Foto: 2017-2026 Röhm GmbH Sontheim

Ausgestattet mit Laborkitteln und Schutzbrillen starteten 13 motivierte Schülerinnen am Girls’ Day 2026 in einen spannenden Tag voller Technik und Praxis am Standort Worms.

Nach der Einführung in die Sicherheitsvorgaben ging es direkt in die Ausbildungswerkstatt. Der erste Programmpunkt war der Austausch einer Armatur an einem Rohrleitungssystem sowie die anschließende Prüfung auf Dichtigkeit. Der Austausch bot grundlegende Einblicke in die Funktion und Bedeutung solcher Systeme. Unter fachkundiger Anleitung tauschten die Schülerinnen geschickt das Bauteil aus und lernten die praktischen Herausforderungen der Montage kennen.

Ein besonderes Highlight war die Herstellung eines personalisierten Hammers aus Metall. Dabei kombinierten die Teilnehmerinnen klassische Handarbeit mit der Feile und moderne Fertigung an der CNC‑Fräse. So konnten sie unmittelbar erleben, wie unterschiedliche Fertigungstechniken ineinandergreifen und wie aus einem Rohmaterial Schritt für Schritt ein präzises Werkzeug entsteht.

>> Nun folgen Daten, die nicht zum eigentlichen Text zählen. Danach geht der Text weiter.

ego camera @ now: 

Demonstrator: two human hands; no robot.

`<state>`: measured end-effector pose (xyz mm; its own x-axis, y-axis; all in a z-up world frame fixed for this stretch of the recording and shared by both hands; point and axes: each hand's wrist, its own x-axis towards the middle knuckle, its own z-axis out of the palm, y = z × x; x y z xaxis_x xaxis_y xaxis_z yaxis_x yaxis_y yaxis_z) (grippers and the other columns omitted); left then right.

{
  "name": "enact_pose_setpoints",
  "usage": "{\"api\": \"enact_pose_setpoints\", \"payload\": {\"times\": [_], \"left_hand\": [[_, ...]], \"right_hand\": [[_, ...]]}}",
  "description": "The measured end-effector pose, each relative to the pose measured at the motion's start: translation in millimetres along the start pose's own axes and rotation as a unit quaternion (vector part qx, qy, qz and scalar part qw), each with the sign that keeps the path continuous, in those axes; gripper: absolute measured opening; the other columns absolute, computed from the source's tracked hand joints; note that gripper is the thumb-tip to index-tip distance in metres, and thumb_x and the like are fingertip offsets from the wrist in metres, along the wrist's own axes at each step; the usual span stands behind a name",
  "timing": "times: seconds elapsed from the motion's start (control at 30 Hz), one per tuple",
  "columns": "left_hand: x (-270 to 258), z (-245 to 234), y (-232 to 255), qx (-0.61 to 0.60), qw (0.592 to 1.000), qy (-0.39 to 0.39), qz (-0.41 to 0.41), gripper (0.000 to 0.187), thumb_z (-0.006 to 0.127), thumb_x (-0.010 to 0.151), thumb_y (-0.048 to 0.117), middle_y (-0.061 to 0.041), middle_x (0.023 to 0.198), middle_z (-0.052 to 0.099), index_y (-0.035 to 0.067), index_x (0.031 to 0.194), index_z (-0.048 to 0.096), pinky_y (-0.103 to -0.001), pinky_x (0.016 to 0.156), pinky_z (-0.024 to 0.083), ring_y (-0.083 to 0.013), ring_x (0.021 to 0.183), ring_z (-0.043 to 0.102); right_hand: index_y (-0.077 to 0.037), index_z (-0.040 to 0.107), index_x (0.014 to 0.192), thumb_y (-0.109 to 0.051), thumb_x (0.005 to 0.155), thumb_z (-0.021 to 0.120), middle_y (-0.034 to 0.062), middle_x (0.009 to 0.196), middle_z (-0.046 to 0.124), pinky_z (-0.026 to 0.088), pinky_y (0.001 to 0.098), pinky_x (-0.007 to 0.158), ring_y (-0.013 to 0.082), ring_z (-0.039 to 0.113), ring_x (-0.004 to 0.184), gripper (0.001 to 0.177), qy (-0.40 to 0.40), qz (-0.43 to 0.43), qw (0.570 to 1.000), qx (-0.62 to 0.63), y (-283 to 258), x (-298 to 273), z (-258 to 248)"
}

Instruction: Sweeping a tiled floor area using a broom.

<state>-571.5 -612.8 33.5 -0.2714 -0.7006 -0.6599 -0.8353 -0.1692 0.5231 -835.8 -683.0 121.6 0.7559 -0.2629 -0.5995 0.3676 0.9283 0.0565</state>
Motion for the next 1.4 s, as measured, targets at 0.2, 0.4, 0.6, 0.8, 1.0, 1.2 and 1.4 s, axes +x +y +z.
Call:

Ergänzt wurde das praktische Arbeiten durch eine Besichtigung des Innovationszentrums. Dort, wo Forschende von Röhm an innovativen Produkten und Verfahren arbeiten, erhielten die Schülerinnen Einblicke in aktuelle Forschungs- und Entwicklungsaktivitäten. Besonderes Interesse weckte die Spritzgussmaschine, deren Funktionsweise sowie Einsatzgebiete in der Kunststoffverarbeitung anschaulich erklärt wurden.

Mit dem vielseitigen Programm zum Girls’ Day 2026 leistet Röhm einen wichtigen Beitrag zur Nachwuchsförderung im MINT‑Bereich und zeigt, wie spannend, vielfältig und praxisnah technische Berufe sein können.